The Companies Act of Bermuda-HNS 2006, is expected to come into force in the near future. It includes a wide range of improvement of legislation in force since 1981, and is a response to the demands of the Minister of Finance to update the law so that «it is in line with the requirements of business twenty-first century». Key aspects of the new law include:
The companies now can be endless articles about the purpose of established joint-stock company
• Repealed the minimum amount of authorized capital
• The names of minor companies are allowed in languages other than English
• The company may own shares
• Advertising and documentation can be transmitted by e-mail or posted on the website
• The requirement for binding of the seal was lifted
• Directors of the company gained greater liability insurance
Currently, Bermuda companies are usually open in the next two - five days, depending on whether or not the approval of the Ministry, under the Companies Act 1981, as amended. The application for registration is made in the financial authority of the Bermuda-HNS, it specifies the details of the proposed trust management and the alleged name stored in the registrar of companies, are not allowed to use some ambiguous words, including the word «bank». If the requirements for the enterprise is not standard, the company may be formed by a parliamentary act, which takes about two months.

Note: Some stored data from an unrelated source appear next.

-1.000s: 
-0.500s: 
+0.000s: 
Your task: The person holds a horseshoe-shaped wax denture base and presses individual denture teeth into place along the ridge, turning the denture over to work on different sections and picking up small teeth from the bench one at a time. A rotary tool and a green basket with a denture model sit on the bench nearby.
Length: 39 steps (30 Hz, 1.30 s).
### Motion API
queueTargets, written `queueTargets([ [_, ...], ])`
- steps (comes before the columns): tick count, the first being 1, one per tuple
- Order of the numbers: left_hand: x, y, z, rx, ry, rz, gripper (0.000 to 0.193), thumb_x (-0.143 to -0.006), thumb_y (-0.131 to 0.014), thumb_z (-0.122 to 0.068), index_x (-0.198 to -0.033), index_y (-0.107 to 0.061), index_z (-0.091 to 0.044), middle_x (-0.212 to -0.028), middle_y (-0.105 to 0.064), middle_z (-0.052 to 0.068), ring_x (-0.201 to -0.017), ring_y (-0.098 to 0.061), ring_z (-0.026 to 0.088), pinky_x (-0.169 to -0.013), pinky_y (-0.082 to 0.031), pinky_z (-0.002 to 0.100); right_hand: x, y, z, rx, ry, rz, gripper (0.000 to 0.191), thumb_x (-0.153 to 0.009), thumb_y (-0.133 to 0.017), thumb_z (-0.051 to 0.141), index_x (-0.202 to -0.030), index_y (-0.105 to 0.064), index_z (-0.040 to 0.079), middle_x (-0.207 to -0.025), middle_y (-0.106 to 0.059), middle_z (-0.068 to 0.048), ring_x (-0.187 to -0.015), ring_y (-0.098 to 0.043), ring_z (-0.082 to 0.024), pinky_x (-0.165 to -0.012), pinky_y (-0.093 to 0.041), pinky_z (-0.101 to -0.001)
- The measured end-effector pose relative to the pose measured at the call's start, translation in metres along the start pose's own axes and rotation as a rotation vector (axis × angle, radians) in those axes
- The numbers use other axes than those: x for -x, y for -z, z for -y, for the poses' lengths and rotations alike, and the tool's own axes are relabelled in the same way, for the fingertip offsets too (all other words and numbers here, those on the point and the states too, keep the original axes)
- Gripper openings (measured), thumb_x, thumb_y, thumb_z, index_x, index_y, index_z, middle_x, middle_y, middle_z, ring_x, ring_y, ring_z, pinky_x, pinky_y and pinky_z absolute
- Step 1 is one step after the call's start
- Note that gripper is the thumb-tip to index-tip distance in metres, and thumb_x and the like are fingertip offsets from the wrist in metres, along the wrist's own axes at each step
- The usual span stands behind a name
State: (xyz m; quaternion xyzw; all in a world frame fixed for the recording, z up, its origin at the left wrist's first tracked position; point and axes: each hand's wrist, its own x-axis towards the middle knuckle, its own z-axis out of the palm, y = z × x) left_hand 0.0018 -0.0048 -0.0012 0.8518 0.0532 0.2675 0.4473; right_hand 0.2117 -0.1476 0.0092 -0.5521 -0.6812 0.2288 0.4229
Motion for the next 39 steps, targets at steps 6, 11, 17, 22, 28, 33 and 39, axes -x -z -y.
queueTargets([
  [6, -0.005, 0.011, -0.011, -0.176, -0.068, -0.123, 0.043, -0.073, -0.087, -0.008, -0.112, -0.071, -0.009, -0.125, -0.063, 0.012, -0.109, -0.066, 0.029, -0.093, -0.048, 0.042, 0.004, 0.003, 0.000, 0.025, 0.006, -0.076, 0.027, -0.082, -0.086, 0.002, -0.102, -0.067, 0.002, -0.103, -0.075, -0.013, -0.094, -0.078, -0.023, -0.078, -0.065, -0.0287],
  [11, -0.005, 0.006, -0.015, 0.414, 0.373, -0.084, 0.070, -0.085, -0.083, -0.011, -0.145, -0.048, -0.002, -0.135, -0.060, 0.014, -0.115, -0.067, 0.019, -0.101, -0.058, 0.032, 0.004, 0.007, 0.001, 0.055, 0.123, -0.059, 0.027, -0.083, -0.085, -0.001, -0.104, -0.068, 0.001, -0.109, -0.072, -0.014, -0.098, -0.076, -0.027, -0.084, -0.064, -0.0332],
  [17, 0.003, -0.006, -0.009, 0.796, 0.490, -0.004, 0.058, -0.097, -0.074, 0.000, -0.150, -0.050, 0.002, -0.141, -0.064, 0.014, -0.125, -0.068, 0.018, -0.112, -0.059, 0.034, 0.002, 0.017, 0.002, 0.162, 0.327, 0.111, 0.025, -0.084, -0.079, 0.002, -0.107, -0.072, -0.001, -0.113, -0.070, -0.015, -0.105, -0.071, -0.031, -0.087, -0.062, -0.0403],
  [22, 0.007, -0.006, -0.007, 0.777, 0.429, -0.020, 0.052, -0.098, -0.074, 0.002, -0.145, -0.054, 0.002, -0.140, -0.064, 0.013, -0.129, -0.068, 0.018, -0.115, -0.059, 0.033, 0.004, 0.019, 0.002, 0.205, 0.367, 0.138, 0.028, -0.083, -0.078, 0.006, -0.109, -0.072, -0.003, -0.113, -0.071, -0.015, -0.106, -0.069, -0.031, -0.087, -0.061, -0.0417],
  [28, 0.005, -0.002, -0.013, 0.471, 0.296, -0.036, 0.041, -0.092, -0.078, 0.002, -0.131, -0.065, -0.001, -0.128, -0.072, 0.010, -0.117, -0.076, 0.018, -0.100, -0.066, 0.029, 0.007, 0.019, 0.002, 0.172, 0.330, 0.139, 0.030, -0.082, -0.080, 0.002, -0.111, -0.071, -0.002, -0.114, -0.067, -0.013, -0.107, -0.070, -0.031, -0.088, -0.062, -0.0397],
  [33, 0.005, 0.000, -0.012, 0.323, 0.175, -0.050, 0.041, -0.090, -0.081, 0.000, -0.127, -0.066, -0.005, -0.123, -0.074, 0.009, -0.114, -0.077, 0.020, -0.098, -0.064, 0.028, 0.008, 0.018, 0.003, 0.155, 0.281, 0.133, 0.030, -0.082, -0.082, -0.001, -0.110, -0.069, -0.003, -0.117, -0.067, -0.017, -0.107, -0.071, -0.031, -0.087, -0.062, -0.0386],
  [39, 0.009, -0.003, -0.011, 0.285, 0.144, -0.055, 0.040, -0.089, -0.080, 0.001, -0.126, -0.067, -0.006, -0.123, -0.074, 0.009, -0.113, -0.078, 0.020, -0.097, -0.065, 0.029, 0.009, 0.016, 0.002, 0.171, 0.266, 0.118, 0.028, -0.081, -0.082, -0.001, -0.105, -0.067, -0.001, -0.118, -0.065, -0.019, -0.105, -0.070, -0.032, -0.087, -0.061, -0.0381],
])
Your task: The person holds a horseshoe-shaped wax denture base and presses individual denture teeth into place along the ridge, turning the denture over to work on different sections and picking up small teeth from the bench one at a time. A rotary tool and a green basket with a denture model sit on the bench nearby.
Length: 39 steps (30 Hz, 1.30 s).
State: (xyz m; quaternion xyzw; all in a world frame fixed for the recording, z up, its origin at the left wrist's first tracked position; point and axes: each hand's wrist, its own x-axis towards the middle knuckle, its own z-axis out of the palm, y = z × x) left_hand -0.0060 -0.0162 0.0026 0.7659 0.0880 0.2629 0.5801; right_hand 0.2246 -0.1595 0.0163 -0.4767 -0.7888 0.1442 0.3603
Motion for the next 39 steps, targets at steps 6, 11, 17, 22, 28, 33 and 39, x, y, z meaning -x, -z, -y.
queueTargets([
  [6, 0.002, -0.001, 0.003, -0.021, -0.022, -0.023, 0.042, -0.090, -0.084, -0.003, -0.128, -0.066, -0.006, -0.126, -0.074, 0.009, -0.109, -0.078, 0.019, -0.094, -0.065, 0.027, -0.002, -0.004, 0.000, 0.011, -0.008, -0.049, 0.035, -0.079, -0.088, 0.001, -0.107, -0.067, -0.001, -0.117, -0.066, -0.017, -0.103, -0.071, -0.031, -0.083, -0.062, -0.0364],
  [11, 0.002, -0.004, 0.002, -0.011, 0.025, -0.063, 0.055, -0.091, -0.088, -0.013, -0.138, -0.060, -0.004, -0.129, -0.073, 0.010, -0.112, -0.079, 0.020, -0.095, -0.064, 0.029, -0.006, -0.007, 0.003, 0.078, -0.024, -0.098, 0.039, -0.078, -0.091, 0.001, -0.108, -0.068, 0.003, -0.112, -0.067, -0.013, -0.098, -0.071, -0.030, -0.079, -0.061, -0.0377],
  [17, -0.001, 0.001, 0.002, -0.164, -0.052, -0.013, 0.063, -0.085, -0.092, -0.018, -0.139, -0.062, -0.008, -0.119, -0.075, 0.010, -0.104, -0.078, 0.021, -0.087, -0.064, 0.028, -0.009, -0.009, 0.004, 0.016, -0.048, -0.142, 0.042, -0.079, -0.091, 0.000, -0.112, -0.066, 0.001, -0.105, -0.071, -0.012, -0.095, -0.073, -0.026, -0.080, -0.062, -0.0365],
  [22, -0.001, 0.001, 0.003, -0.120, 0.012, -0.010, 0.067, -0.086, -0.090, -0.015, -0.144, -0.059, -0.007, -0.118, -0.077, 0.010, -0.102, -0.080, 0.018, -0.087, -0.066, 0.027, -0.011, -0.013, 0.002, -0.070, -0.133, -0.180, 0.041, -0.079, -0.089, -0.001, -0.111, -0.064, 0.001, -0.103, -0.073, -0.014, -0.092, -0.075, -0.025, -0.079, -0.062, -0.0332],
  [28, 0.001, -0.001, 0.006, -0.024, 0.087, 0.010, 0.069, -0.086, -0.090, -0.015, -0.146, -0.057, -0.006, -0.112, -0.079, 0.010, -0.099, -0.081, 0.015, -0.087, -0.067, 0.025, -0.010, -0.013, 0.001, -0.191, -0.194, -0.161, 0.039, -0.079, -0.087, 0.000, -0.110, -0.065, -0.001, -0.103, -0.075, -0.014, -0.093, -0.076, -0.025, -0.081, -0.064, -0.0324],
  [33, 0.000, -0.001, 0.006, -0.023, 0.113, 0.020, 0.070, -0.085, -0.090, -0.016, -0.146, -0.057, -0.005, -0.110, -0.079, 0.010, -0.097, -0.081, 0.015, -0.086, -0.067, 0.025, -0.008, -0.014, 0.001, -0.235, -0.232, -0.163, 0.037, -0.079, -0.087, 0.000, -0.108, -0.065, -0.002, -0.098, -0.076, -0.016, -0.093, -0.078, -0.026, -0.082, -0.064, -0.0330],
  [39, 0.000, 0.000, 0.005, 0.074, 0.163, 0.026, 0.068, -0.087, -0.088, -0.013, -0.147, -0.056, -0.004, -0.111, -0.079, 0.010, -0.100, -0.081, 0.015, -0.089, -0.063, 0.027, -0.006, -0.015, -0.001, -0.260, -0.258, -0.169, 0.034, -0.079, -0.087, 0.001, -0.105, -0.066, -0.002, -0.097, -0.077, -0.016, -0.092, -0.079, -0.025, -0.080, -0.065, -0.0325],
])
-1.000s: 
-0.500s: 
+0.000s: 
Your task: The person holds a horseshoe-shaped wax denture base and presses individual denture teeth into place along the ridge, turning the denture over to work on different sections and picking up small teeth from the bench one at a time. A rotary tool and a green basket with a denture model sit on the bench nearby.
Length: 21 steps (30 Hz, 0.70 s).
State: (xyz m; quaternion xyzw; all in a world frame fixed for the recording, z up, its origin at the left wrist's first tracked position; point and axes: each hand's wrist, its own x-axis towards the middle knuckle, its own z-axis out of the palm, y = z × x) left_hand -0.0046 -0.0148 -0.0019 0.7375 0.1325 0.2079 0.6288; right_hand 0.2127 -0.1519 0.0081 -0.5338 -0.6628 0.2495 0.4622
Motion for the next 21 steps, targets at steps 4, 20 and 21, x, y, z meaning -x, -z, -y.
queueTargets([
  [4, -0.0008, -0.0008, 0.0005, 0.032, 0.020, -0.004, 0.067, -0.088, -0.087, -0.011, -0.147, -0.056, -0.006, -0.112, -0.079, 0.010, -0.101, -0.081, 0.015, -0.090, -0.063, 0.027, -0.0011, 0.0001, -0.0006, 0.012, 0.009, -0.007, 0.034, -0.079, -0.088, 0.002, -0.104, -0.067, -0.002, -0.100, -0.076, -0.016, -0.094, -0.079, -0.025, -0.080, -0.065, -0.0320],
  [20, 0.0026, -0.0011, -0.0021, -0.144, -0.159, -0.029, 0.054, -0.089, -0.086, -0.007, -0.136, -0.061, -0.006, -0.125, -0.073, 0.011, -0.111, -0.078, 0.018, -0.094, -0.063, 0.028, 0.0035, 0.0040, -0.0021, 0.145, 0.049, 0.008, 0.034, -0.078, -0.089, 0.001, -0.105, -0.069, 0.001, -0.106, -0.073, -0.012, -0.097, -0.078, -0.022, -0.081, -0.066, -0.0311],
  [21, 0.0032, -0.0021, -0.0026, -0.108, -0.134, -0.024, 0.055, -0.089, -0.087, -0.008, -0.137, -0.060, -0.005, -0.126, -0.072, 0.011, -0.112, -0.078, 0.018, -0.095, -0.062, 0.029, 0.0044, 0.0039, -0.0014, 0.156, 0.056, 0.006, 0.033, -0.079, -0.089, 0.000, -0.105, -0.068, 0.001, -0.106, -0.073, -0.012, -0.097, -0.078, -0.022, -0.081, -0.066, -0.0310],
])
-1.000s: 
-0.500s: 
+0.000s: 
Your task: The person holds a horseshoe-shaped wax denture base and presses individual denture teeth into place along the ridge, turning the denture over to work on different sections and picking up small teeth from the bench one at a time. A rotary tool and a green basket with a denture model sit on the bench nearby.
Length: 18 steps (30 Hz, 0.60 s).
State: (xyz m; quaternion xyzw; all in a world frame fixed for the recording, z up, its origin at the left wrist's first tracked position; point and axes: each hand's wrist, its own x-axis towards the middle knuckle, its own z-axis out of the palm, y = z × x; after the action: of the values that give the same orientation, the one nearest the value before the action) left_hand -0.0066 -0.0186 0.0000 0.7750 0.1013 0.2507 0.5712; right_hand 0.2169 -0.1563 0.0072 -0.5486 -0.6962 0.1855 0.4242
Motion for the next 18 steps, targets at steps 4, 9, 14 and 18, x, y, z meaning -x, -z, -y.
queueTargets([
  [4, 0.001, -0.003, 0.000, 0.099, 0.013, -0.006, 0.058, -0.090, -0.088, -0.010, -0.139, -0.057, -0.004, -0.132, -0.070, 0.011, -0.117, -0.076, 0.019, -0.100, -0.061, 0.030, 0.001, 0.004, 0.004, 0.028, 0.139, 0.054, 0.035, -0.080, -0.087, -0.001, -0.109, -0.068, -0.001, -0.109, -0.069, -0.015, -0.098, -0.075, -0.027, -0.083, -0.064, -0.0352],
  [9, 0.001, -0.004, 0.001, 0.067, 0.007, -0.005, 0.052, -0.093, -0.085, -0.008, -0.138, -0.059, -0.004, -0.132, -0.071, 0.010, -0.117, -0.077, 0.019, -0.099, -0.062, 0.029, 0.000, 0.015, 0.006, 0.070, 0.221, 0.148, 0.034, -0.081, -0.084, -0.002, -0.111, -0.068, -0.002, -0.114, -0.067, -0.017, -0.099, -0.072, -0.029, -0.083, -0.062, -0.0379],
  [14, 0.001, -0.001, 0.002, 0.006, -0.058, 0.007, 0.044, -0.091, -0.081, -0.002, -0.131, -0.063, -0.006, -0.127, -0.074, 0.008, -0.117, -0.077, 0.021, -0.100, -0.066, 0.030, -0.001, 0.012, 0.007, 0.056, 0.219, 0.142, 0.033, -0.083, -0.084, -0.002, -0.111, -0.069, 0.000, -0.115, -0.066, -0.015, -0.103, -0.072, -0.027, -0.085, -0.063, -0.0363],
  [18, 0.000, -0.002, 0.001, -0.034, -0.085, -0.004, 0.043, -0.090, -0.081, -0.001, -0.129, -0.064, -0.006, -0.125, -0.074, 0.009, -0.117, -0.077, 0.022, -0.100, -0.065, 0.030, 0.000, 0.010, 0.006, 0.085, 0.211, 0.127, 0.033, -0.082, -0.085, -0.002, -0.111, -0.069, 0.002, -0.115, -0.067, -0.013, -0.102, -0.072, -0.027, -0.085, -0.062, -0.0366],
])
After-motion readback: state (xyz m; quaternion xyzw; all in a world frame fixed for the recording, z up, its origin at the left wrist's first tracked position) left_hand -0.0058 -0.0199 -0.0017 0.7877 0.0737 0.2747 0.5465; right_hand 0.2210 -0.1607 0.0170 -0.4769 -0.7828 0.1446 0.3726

Local companies should be 60% owned by Bermudian owners, and may trade in the domestic economy. The two directors could not be out of the Bermuda-Second World War, and should not be shareholders. The Registrar may not be local but may be a shareholder. At the very least, require at least one shareholder, and with the exception of zero value of the shares. The minimum capital was previously $ 12 000, there is also an annual fee to the capital, which may or may not be represented in the form of shares.
The accounts must be kept in a local registered office, along with joint-stock the roster, and minutes of meetings of shareholders and directors, despite the fact that the accounts be closed for inspection. The share register, register of directors and officers, the certificate of registration of companies, memoranda, and founding documents are open to the public. Companies that do not lead the work, closed to access, but the old companies are available under certain circumstances.